• _Your goal_
Emit the data below verbatim, stripping out any pictures.

- - - -

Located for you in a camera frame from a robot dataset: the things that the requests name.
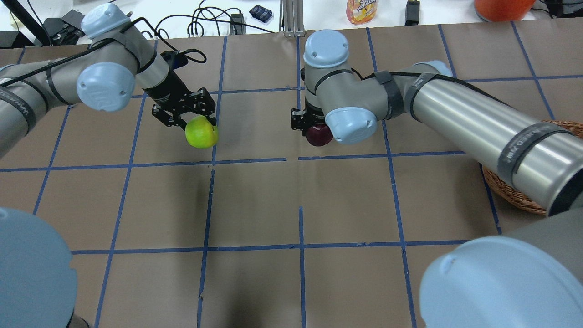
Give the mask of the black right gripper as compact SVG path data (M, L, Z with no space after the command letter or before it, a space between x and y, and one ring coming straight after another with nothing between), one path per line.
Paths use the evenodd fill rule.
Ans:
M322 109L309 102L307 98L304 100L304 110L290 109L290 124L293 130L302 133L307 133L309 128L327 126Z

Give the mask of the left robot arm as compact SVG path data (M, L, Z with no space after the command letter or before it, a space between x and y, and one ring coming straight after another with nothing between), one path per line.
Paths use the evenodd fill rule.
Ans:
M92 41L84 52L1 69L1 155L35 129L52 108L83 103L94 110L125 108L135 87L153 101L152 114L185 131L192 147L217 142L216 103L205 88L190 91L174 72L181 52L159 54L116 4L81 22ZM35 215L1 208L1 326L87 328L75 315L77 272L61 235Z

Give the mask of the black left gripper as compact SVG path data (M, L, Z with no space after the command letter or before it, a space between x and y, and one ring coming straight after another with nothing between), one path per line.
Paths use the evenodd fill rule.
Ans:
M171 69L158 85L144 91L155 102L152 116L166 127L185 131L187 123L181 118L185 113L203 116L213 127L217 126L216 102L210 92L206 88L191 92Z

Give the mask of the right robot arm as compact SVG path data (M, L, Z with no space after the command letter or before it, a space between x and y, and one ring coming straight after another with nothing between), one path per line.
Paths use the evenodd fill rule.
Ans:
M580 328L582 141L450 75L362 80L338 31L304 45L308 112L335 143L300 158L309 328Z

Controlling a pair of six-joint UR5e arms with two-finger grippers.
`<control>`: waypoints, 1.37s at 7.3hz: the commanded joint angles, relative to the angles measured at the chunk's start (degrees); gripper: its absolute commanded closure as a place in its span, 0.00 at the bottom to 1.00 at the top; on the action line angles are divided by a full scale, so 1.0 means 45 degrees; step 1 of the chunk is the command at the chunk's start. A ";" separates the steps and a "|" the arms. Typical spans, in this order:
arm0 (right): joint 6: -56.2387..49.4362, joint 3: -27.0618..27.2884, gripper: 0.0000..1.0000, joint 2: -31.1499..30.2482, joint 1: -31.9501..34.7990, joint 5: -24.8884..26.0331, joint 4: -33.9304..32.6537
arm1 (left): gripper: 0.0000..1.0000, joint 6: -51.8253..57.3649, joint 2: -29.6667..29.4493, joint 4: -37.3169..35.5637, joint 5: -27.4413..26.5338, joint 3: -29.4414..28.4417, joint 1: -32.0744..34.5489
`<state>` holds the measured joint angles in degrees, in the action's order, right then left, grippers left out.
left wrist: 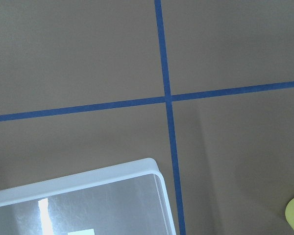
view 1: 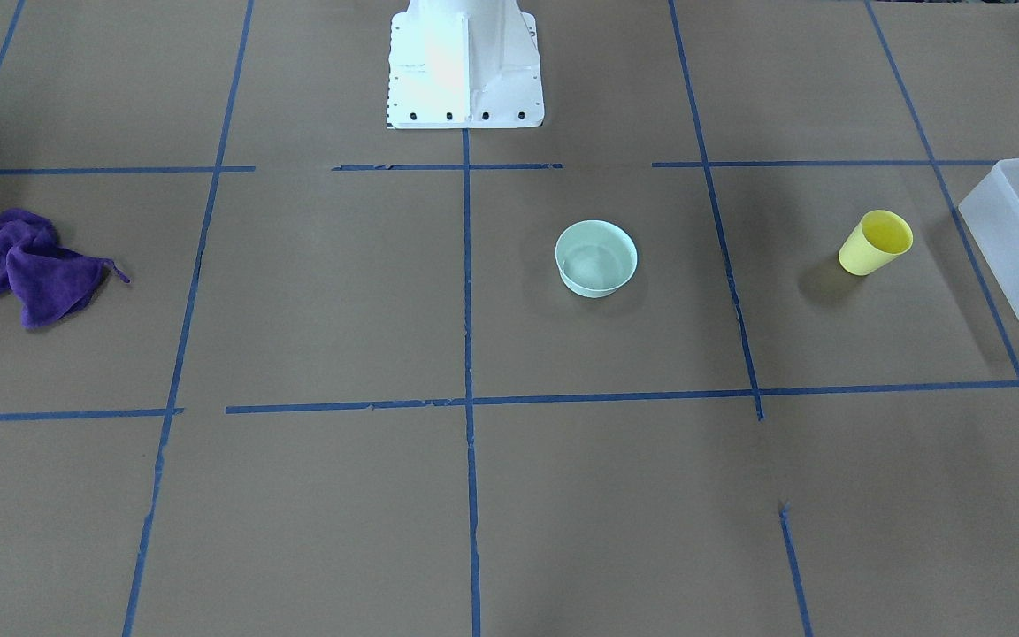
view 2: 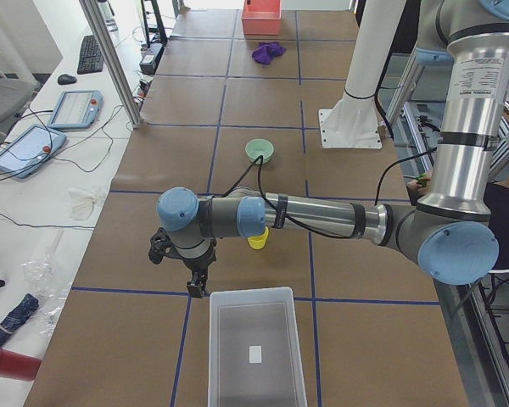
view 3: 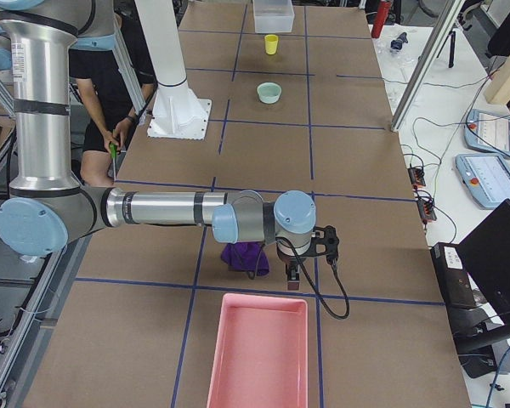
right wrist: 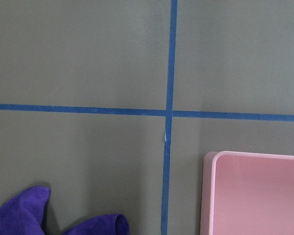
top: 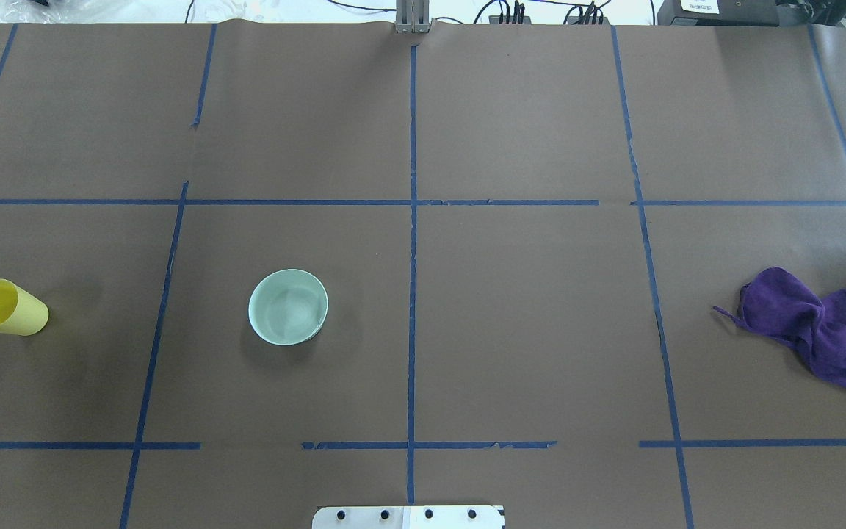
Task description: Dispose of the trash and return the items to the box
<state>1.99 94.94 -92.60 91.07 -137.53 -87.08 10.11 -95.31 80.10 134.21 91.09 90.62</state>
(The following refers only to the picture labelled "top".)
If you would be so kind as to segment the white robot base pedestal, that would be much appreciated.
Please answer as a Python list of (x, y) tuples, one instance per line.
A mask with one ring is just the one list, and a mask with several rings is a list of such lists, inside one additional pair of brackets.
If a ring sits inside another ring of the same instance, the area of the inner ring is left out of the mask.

- - - -

• _Your response_
Located for you in a camera frame from a robot dataset: the things that the requests name.
Give the mask of the black right gripper as compact SVG path data (M, L, Z with no space after the command letter or before it, a space between x and y, and one ring coming straight after another with nothing between), one path per line.
Paths use the evenodd fill rule.
Ans:
M322 109L309 102L307 98L304 100L304 110L290 109L290 124L293 130L302 133L307 133L309 128L327 126Z

Give the mask of the left robot arm as compact SVG path data (M, L, Z with no space after the command letter or before it, a space between x and y, and one ring coming straight after another with nothing between), one path per line.
Paths use the evenodd fill rule.
Ans:
M92 41L84 52L1 69L1 155L35 129L52 108L83 103L94 110L125 108L135 87L153 101L152 114L185 131L192 147L217 142L216 103L205 88L190 91L174 72L181 52L159 54L116 4L81 22ZM35 215L1 208L1 326L87 328L75 315L77 272L61 235Z

Give the mask of the black left gripper as compact SVG path data (M, L, Z with no space after the command letter or before it, a space between x and y, and one ring coming straight after another with nothing between), one path per line.
Paths use the evenodd fill rule.
Ans:
M171 69L158 85L144 91L155 102L152 116L166 127L185 131L187 123L181 118L185 113L203 116L213 127L217 126L216 102L210 92L206 88L191 92Z

Give the mask of the right robot arm as compact SVG path data (M, L, Z with no space after the command letter or before it, a space between x and y, and one ring coming straight after another with nothing between), one path per line.
Paths use the evenodd fill rule.
Ans:
M580 328L582 141L450 75L362 80L338 31L304 45L308 112L335 143L300 158L309 328Z

Controlling a pair of six-joint UR5e arms with two-finger grippers.
`<control>`: waypoints, 1.37s at 7.3hz: the commanded joint angles, relative to the angles measured at the chunk's start (degrees); gripper: its absolute commanded closure as a place in its span, 0.00 at the bottom to 1.00 at the top; on the action line angles are divided by a full scale, so 1.0 means 45 degrees; step 1 of the chunk is the command at the chunk's start. A ";" separates the steps and a "|" the arms. Typical spans, in this order:
arm0 (right): joint 6: -56.2387..49.4362, joint 3: -27.0618..27.2884, gripper: 0.0000..1.0000, joint 2: -31.1499..30.2482, joint 1: -31.9501..34.7990, joint 5: -24.8884..26.0331, joint 4: -33.9304..32.6537
arm1 (left): gripper: 0.0000..1.0000, joint 6: -51.8253..57.3649, joint 2: -29.6667..29.4493, joint 4: -37.3169..35.5637, joint 5: -27.4413..26.5338, joint 3: -29.4414..28.4417, joint 1: -32.0744..34.5489
`<state>` holds the measured joint angles in degrees, in the action's order, right then left, grippers left out.
left wrist: 
view 1: 
view 2: 
view 3: 
right wrist: 
top: 
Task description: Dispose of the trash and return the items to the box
<state>1.99 94.94 -92.60 91.07 -137.53 -87.08 10.11 -95.31 80.10 134.21 91.09 90.62</state>
(The following refers only to the picture labelled "top".)
If you would be so kind as to segment the white robot base pedestal, that would be much appreciated.
Please answer as a Python list of (x, y) tuples, one instance per line.
A mask with one ring is just the one list, and a mask with several rings is a list of such lists, inside one additional pair of brackets.
If a ring sits inside another ring of the same instance, the area of the inner ring is left out of the mask.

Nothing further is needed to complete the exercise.